Negan's brutal introduction established just how overwhelming his forces are, which has gradually been reiterated through this flight of episodes. And while several female characters wanted to resist and fight back -- the exception being Carol (Melissa McBride), still operating in Greta Garbo-like "I just want to be left alone" mode -- it took the full arc to bring group leader Rick (Andrew Lincoln) around to that mentality, setting the stage for full-blown war when the series returns in February.
Once again, the writers exhibited fidelity to the comics, with Negan executing Spencer (Austin Nichols) for seeking to betray Rick. And apparently because the show's deaths now come in pairs, that was followed by the arbitrary shooting of Olivia (Ann Mahoney), as if further evidence of Negan's ruthlessness was required.

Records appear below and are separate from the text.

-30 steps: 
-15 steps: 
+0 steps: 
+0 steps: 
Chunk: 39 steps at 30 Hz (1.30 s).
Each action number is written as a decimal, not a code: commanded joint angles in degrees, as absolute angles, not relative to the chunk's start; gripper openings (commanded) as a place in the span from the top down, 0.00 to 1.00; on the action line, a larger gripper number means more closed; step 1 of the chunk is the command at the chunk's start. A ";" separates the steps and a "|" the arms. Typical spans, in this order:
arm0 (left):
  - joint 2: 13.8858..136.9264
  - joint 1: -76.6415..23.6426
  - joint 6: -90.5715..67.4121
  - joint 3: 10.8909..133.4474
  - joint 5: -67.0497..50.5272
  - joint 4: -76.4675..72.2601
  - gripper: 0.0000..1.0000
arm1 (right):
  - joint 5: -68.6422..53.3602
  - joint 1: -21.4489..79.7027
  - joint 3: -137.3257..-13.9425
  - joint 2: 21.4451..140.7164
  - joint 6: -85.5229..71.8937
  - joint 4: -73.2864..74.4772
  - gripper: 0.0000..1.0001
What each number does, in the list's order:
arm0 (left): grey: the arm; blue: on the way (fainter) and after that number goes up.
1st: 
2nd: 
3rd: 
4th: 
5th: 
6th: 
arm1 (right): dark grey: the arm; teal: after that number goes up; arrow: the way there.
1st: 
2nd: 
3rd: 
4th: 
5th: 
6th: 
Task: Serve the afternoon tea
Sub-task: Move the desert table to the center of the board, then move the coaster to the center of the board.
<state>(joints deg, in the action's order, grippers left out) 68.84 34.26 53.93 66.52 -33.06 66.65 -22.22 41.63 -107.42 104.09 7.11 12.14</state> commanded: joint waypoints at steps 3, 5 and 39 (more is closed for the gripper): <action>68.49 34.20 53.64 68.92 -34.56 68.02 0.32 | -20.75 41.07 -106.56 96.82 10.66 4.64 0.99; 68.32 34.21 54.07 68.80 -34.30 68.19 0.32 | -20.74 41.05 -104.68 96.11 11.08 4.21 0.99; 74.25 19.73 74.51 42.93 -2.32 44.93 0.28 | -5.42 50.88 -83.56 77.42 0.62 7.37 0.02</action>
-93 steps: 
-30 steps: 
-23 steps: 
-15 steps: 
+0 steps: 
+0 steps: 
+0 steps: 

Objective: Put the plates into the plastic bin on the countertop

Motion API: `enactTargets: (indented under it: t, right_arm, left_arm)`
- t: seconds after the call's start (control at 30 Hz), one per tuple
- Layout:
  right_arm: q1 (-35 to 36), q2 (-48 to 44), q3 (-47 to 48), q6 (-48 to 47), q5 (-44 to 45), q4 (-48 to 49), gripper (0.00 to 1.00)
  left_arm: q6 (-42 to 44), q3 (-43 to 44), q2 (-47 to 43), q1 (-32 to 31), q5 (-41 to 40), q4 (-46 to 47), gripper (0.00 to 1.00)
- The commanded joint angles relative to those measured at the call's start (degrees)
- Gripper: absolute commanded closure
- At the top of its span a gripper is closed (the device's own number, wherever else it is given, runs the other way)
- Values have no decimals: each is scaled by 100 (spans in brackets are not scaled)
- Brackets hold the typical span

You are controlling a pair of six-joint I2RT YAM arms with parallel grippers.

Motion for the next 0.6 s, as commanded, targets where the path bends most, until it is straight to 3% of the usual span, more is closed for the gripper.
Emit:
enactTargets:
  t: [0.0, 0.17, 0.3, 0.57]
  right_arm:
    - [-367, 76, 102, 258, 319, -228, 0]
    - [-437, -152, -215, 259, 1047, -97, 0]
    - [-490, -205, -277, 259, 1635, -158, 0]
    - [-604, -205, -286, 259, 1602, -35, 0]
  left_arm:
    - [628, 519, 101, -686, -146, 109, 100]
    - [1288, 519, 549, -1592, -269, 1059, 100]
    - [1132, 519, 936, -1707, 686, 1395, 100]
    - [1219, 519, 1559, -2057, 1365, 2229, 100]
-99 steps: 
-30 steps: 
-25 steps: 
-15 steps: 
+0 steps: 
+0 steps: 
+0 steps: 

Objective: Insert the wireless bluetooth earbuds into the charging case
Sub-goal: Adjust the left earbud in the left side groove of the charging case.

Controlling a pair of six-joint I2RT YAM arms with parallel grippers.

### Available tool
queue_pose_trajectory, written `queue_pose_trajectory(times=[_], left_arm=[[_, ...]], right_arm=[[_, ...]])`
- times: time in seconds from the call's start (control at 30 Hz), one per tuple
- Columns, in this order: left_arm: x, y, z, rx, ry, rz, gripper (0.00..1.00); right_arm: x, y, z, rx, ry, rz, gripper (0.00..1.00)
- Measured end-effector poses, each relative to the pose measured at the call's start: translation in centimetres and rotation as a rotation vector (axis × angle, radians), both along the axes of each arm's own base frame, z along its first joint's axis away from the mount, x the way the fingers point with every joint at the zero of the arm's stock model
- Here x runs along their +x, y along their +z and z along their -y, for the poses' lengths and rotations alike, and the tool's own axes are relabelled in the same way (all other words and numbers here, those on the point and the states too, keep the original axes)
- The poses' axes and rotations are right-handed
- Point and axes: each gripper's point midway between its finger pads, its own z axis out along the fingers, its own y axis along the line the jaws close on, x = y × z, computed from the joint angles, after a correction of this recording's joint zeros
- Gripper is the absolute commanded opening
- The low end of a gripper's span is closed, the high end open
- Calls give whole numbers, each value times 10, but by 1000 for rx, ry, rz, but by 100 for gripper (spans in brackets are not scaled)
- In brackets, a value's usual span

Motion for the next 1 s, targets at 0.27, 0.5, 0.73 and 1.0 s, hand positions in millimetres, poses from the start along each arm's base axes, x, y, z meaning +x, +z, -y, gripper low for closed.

Looking ahead, there is some promise in uniting the various communities against Negan, as well as seeing the series finally address what has become a major drawback under showrunner Scott M. Gimple by reassembling many key members of the core cast. Those characters have been scattered throughout the season, resulting in another bunch of episodes that focus on only a few at a time.
Obviously, an episodic drama has to find ways to tease out storylines, and "Walking Dead" has done that in part by exploiting the depth of its cast -- which remains formidable even with the recent casualties.
"We're not really together as much as we're used to being together," Norman Reedus, who plays Daryl, said on the companion talk show "Talking Dead," identifying one of the storytelling approaches that has made the series less enjoyable.
Even in diminished form, the series remains a near-unique ratings platform for AMC, reaching so many male viewers that Sunday's 86-minute episode (those "super-sized" chapters being another symbol of the recent excesses) featured an abundance of movie ads intended to reach that audience.
The producers of "The Walking Dead" went out of their way, in Spencer's gruesome demise, to prove the show has plenty of guts. What this season still hasn't earned, creatively speaking, is much glory.